Улучив минуту, она поинтересовалась, как моя рука. Когда субботник закончился, она заявила, что мы идем к ней домой, после грязной работы мне надо сделать перевязку. Мое цветущее сердце ликовало.
Тебе такое ликование незнакомо, Литвин.
_______________На первом же шаге я запнулся и едва не сверзился с сыпучей глинистой кучи, но одолел неуместное волнение и уверенно пошел вниз, внимательно глядя пред собою и прочно ставя ногу — словно проделывал это в десятый или сотый раз; ладонь Жени чутко горела в моей ладони.

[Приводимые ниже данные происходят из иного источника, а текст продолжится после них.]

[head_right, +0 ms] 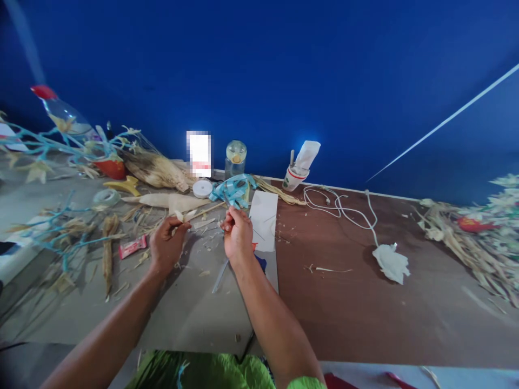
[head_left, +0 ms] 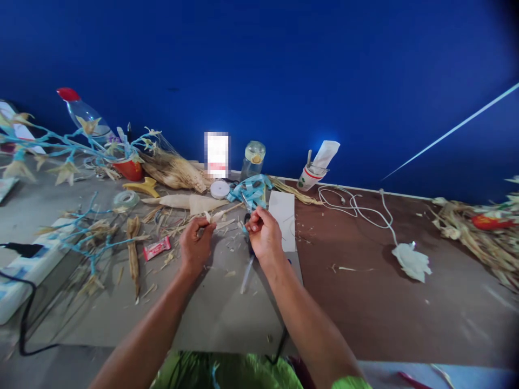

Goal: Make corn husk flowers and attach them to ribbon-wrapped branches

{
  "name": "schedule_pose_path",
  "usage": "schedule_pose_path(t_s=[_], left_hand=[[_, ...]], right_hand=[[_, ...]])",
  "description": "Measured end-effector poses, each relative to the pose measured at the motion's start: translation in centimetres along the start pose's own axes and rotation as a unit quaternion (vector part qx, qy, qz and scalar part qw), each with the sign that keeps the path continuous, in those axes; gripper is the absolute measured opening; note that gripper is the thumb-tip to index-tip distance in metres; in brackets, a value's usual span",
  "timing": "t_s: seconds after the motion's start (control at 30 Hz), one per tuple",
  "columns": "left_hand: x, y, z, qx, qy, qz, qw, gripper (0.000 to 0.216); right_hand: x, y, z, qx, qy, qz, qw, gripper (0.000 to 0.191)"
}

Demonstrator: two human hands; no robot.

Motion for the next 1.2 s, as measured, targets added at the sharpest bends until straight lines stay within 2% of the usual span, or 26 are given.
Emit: schedule_pose_path(t_s=[0.2,0.33,0.4,0.47,0.5,0.57,0.67,0.73,0.8,0.87,0.93,0.97,1.1,1.2], left_hand=[[0.2,-0.6,0.4,0.015,0.017,-0.019,1.000,0.012],[0.4,-0.6,0.5,0.024,0.032,-0.042,0.998,0.012],[0.5,-0.7,0.5,0.034,0.038,-0.044,0.998,0.014],[0.5,-0.8,0.6,0.042,0.036,-0.043,0.998,0.014],[0.5,-0.8,0.6,0.044,0.036,-0.042,0.998,0.014],[0.5,-0.9,0.6,0.043,0.033,-0.039,0.998,0.013],[0.4,-0.9,0.6,0.044,0.023,-0.038,0.998,0.010],[0.3,-0.8,0.5,0.044,0.003,-0.023,0.999,0.010],[0.3,-0.7,0.4,0.043,-0.011,-0.003,0.999,0.011],[0.2,-0.7,0.3,0.046,-0.015,0.005,0.999,0.012],[0.2,-0.7,0.3,0.050,-0.014,0.002,0.999,0.013],[0.2,-0.7,0.3,0.051,-0.015,0.001,0.999,0.013],[0.1,-0.8,0.2,0.055,-0.022,-0.004,0.998,0.014],[-0.2,-1.0,0.1,0.075,-0.031,-0.041,0.996,0.015]], right_hand=[[-0.2,0.4,-0.2,-0.021,0.004,-0.057,0.998,0.032],[-0.4,0.3,0.5,0.012,0.004,-0.148,0.989,0.026],[-0.5,0.1,1.0,0.045,-0.003,-0.216,0.975,0.020],[-0.8,-0.3,1.4,0.094,-0.025,-0.318,0.943,0.012],[-1.0,-0.4,1.6,0.127,-0.041,-0.385,0.913,0.007],[-1.8,-0.5,1.8,0.196,-0.083,-0.532,0.819,0.014],[-2.9,-0.1,2.1,0.252,-0.124,-0.724,0.630,0.024],[-3.2,0.3,2.4,0.260,-0.128,-0.803,0.520,0.023],[-3.3,0.8,2.6,0.260,-0.135,-0.848,0.442,0.025],[-3.3,1.3,2.8,0.255,-0.155,-0.870,0.393,0.026],[-3.3,1.7,2.9,0.251,-0.169,-0.879,0.369,0.025],[-3.3,1.8,2.9,0.252,-0.173,-0.879,0.366,0.024],[-3.5,1.5,2.8,0.255,-0.173,-0.867,0.391,0.023],[-3.5,0.8,2.8,0.226,-0.184,-0.860,0.418,0.021]])
Point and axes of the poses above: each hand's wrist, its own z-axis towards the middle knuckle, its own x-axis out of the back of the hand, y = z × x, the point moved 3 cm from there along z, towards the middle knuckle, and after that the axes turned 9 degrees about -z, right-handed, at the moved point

Наконец я спрыгнул к самой воде и обернулся к Жене. Изящная, как бабочка, она стояла на большом крутолобом валуне; протягивая ей руку, я совсем близко, пугающе близко, увидал ее колени под краем короткой юбки… Она пристально, насмешливо и надменно смотрела на меня с высоты и вдруг медленно соскользнула в мое объятье; дабы вдвоем не оступиться в море, мне пришлось ее тесно прижать к себе.
Крупные черно-белые чайки с ярко-желтыми большими клювами беззвучно и медленно взмывали над расщелинами обрыва, сановно расхаживали по берегу возле воды, снисходительно поклевывая что-то в черных извилистых лентах водорослей на песке… Женя пошевелилась первой, и я встрепенулся и отстранился было, готовый благоговейно подчиниться любому ее желанию, но она не выпустила меня, а с едва слышным вздохом переложила руки мне на плечи, и я увидел близко ее горевшее от смущения и волнения лицо; ее дыхание опахнуло мне щеку; глаза ее были закрыты; я поцеловал ее: осторожно прижался губами к подставленным губам, с ликующе падающим сердцем наслаждаясь их податливой, непередаваемой мягкостью.

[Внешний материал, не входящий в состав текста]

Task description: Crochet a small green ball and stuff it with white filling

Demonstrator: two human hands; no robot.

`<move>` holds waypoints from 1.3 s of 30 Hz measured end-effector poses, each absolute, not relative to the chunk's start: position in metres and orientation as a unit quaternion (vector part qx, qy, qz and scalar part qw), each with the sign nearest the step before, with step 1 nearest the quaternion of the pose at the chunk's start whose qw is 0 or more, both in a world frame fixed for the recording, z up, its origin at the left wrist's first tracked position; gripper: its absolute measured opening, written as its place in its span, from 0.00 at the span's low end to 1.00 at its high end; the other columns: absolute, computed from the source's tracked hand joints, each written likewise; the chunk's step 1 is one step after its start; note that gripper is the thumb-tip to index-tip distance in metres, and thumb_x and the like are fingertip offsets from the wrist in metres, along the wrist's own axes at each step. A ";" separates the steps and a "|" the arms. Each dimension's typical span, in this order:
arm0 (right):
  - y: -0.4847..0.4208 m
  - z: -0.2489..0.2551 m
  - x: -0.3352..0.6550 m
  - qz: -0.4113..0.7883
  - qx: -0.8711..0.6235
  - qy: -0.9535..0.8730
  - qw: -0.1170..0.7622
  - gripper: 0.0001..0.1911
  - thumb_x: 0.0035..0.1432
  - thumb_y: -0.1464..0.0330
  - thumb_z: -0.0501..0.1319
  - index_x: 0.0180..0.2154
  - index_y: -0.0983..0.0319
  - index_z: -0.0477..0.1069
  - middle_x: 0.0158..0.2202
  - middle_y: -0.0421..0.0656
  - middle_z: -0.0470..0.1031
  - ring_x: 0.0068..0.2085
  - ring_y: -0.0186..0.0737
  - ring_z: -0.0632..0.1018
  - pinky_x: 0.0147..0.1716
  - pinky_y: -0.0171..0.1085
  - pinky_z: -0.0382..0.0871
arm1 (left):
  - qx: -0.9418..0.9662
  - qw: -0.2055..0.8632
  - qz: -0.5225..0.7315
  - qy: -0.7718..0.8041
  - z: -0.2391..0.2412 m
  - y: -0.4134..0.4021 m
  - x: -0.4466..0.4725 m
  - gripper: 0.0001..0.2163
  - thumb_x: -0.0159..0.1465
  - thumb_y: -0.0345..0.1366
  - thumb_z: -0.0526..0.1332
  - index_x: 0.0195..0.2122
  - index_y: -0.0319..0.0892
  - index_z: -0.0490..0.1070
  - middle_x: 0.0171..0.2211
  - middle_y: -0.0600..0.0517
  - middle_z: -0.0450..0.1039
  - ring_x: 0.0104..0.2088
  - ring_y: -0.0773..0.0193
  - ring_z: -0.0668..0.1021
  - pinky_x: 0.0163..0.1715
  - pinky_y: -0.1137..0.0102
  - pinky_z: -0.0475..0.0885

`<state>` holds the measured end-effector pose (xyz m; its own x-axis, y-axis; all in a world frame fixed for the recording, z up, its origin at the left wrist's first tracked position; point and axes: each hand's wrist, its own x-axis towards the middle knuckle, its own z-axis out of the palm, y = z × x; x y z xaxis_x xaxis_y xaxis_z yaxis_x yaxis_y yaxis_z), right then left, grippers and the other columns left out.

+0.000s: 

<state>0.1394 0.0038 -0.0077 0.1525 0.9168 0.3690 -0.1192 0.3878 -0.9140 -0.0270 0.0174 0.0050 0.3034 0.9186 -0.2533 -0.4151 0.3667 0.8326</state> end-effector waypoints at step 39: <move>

От моря, от водорослей, выброшенных на берег, остро пахло неземным, тяжко-пряным: другим, неведомым миром, который скрыт там, под таинственной, под серебристо-палевой, под почти угрожающе неподвижной поверхностью моря.
Женя медленно шла вдоль берега — медленно, тщательно выбирая место, куда поставить ногу; я смотрел на ее мелкие ботиночки с невысокими каблучками, остроносенькие и на шнурочках, смотрел, как она старалась ступать на камешки в песке, но все равно узенькие ботинки легко и часто погружались в песок. Она доверчиво опиралась на мое плечо и ждала, поджав, как птица, маленькую ножку в желтом теплом чулке, пока я, опустившись перед нею на колено, как рыцарь, исполненный любовного умиления, вытряхнув песок, надевал ботиночек на маленькую узкую ножку. Поднявшись с колена, я уже почти властно обнимал ее (еще четверть часа назад это казалось невозможным, немыслимым!), привлекал к себе и покрывал поцелуями ее лицо, и она целовала меня, горячо дыша мне в щеки, — мы не говорили ни слова, мудро опасаясь нечаянно неуместным изреченным звуком нарушить очарование преодоленного мгновения.